(1.) This is an appeal directed against the judgment and decree of the Subordinate Judges Court, Ongole decreeing the plaintiffs suit for partition. The plaintiff is the son of Venkataswamy, the 1st defendant, Defendants 2 to 5 are his brothers; 6th defendant is the wife of the 2nd defendant; 7th defendant is the wife of the plaintiff; defendants 8 to 10 are the wives of defendants 3 to 5; defendants 11 to 27 and 29 and 30 are the tenants, and the 28th defendant is the wife of the 1st defendants nephew. Defendants 31 and 32 were brought on record as the legal representatives of the 21st defendant and 33rd defendant was impleaded as the legal representative of the 30th defendant. The case of the plaintiff was that all the properties mentioned in plaint A to D schedules were joint family properties and that he was entitled to a one-sixth share. The lands are described in A schedule. The houses are mentioned in Schedule B. The moveable are shown in schedule C. The outstandings due to the family are mentioned in Schedule D. According to the plaintiff, his fathers brother Pedakoti Reddi executed a will dated 26-6-1908 marked as Exhibit B-1 in favour of his father and his Santati and that all those properties constituted joint family properties.
(2.) The father and his two sons, defendants 4 and 5, and his daughter-in-law, 8th defendant, contended that except item 16 of A schedule and item 2 of B schedule, the other properties were all the separate properties of the 1st defendant. The father executed a settlement deed Exhibit B-9 dated 22-12-1954 under which he conveyed one-sixth share in all the properties mentioned in schedules A and B to each of the daughters-in-law to be enjoyed by them for their life and to devolve upon their children after their death.

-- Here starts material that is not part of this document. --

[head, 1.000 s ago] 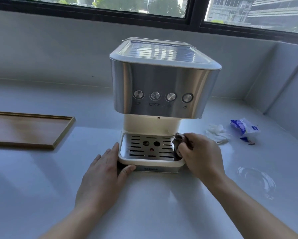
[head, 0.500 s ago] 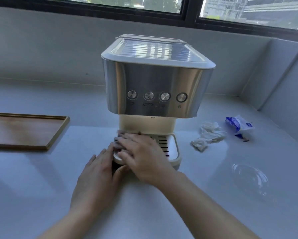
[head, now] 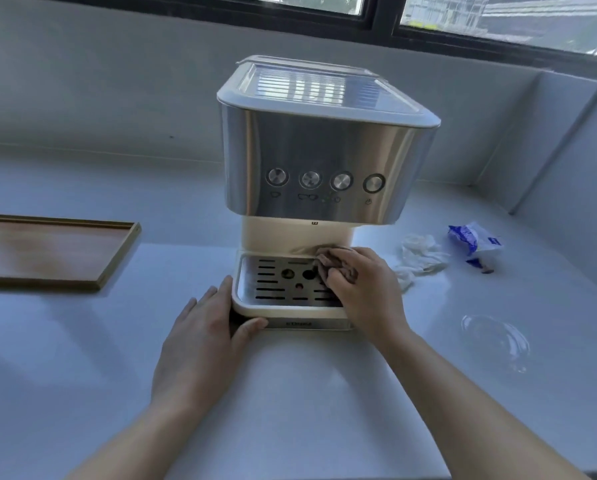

The properties mentioned in schedule C viz., the moveables were divided between the sons and the father at the time of the settlement deed. So far as the items in D schedule were concerned, the existence of some of the outstandings was denied. The other sons and the other daughters-in-law were ex parte.
(3.) The learned Subordinate Judge negatived the contention of the plaintiff that the will executed by Kotireddi was invalid. He found that on a true construction of the will the properties were bequeathed in favour of the 1st defendant and his Santati and that the properties consequently partook the character of joint family properties. He also held that by reason of the written statement filed by the 1st defendant in O. S. No. 28 of 1943 on the file of the District Munsifs Court, Ongole, the properties bequeathed under the will (even assuming that they were the separate properties) were impressed with the character of joint family properties. So far as the plea that the decision of the District Munsif, Ongole in O.S. No. 28 of 1943 operated as res judicata is concerned, the learned Subordinate Judge held against the defendants. As far as the acquisitions were concerned, the learned Subordinate Judge found that they were all joint family properties. He held that the C schedule properties were divided between the parties at the time of the settlement deed. As regards A, B and D schedule properties, the learned Subordinate Judge decreed partition and gave one-sixth share to the plaintiff. The 1st defendant, and defendants 5, 6 and 10 have consequently preferred the appeal to this Court.